#### [Data for review]
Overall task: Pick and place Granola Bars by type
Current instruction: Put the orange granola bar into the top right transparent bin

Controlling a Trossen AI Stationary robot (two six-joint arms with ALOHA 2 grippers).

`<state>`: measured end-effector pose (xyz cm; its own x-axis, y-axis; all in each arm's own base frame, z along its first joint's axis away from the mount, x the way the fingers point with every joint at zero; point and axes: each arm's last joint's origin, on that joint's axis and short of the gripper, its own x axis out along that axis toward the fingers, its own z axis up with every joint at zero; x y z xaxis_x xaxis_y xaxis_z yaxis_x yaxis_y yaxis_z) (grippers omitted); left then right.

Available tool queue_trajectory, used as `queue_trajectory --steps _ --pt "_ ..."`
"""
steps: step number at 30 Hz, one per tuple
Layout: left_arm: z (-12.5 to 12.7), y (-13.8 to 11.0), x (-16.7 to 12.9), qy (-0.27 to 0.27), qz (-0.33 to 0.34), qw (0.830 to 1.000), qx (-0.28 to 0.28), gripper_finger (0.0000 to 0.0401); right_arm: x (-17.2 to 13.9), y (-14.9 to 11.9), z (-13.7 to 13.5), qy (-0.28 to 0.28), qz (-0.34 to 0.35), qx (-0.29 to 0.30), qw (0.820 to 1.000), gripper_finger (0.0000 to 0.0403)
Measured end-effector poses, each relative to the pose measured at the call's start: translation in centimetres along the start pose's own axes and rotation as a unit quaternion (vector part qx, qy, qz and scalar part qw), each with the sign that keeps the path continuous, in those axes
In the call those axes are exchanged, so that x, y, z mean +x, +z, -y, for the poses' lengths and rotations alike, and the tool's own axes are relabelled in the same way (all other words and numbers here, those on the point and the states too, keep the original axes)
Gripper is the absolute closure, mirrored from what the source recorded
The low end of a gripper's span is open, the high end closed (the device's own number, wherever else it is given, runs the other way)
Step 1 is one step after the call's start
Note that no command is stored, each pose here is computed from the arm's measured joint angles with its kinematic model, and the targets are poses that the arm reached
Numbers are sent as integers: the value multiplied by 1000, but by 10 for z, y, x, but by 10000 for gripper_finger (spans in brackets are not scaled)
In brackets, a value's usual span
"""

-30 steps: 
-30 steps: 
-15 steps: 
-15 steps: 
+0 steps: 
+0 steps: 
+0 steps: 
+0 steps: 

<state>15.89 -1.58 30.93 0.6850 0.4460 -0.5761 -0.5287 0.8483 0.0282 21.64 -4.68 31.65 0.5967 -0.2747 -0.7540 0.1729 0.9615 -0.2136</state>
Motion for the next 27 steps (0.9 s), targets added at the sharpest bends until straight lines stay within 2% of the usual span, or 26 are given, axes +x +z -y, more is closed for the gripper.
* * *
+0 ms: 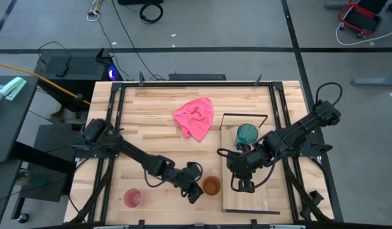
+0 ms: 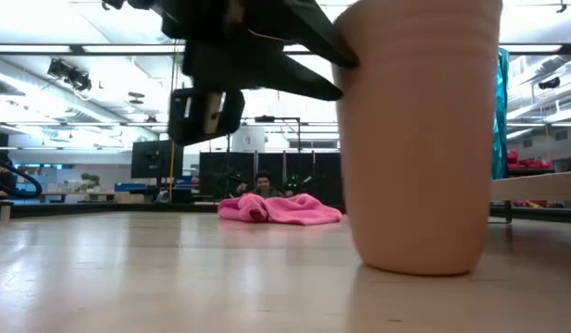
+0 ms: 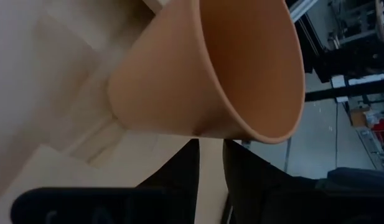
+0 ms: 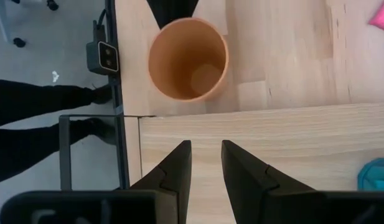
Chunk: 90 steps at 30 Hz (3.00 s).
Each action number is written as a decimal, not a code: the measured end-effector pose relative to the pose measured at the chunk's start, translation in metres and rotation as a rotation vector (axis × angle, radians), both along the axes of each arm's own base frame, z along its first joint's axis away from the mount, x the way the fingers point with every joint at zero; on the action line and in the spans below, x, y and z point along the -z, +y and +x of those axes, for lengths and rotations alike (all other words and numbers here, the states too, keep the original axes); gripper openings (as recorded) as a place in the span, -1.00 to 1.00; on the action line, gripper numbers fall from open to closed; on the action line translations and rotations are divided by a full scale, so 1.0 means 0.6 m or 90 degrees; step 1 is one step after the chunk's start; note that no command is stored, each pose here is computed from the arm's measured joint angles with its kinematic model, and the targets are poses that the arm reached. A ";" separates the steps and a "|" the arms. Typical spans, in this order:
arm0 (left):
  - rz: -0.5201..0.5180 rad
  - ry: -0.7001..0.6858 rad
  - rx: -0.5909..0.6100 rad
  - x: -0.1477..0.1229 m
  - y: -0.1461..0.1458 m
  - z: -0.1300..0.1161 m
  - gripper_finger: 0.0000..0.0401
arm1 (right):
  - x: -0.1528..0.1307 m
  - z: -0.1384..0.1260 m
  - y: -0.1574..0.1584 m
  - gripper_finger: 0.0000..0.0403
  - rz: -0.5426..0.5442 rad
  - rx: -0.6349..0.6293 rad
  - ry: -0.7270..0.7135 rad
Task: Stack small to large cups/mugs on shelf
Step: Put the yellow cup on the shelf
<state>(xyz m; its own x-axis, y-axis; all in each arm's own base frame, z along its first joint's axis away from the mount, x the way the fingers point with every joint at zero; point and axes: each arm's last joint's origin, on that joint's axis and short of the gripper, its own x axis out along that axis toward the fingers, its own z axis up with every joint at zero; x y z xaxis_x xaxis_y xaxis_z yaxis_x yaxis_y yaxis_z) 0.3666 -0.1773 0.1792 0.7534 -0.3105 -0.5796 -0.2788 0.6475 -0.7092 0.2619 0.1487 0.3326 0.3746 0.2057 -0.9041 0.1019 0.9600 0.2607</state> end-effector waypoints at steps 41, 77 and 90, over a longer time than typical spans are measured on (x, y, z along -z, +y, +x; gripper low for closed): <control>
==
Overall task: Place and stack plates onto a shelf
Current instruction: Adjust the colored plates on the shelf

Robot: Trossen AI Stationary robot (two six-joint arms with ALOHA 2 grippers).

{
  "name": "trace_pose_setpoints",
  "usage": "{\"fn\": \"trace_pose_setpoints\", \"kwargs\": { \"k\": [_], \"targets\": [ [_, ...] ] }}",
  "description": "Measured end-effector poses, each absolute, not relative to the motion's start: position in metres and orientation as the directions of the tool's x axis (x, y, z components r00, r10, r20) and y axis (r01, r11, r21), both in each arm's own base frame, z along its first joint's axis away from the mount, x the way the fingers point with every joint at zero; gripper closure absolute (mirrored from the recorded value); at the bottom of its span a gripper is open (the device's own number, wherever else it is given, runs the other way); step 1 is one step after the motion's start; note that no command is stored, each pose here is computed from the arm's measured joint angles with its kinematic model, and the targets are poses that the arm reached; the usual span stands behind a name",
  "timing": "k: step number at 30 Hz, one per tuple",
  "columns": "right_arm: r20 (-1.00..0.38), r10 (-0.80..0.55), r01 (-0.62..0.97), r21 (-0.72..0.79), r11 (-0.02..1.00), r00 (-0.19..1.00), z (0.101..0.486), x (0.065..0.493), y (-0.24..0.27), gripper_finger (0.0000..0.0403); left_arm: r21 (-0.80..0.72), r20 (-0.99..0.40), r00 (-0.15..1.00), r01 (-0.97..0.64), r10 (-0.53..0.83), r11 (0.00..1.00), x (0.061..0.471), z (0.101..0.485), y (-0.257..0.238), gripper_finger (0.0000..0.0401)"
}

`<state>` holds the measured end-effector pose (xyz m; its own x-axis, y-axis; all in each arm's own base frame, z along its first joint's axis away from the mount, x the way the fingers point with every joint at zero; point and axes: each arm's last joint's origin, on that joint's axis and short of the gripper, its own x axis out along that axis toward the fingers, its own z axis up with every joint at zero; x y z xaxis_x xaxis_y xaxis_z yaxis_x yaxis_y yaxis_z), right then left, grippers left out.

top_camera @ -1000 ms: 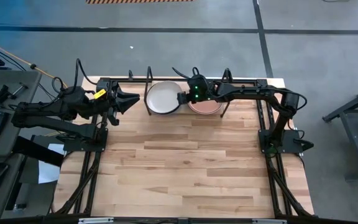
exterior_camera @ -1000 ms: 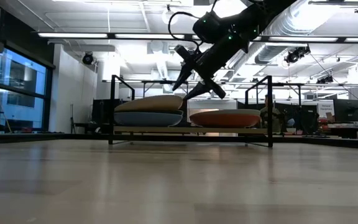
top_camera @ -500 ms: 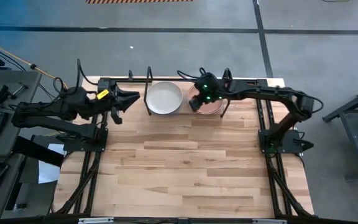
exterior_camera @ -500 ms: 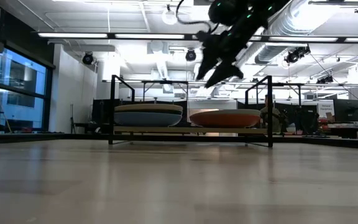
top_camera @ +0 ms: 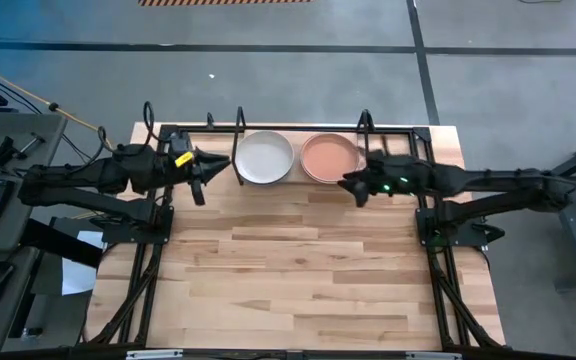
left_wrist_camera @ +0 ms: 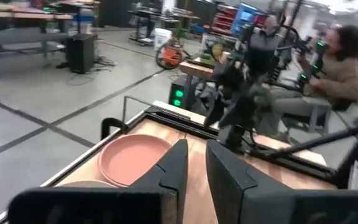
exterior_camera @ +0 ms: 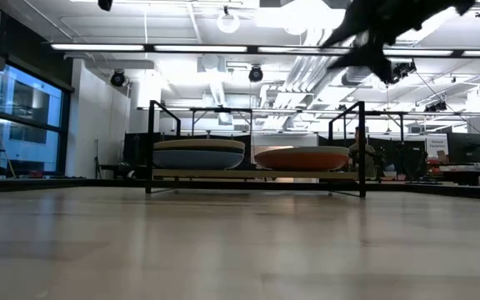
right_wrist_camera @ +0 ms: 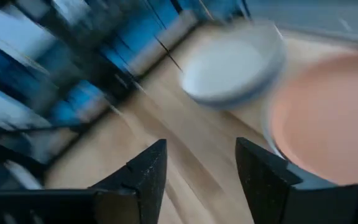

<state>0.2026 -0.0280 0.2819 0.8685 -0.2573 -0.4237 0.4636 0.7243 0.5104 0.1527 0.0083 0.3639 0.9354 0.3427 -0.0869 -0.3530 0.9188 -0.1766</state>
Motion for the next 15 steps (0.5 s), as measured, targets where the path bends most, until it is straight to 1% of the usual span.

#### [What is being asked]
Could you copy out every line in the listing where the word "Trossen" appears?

#### [Task output]
Controlling a Trossen AI Stationary robot (two six-joint arms with ALOHA 2 grippers).
Robot: Trossen AI Stationary robot (two six-joint arms with ALOHA 2 grippers).

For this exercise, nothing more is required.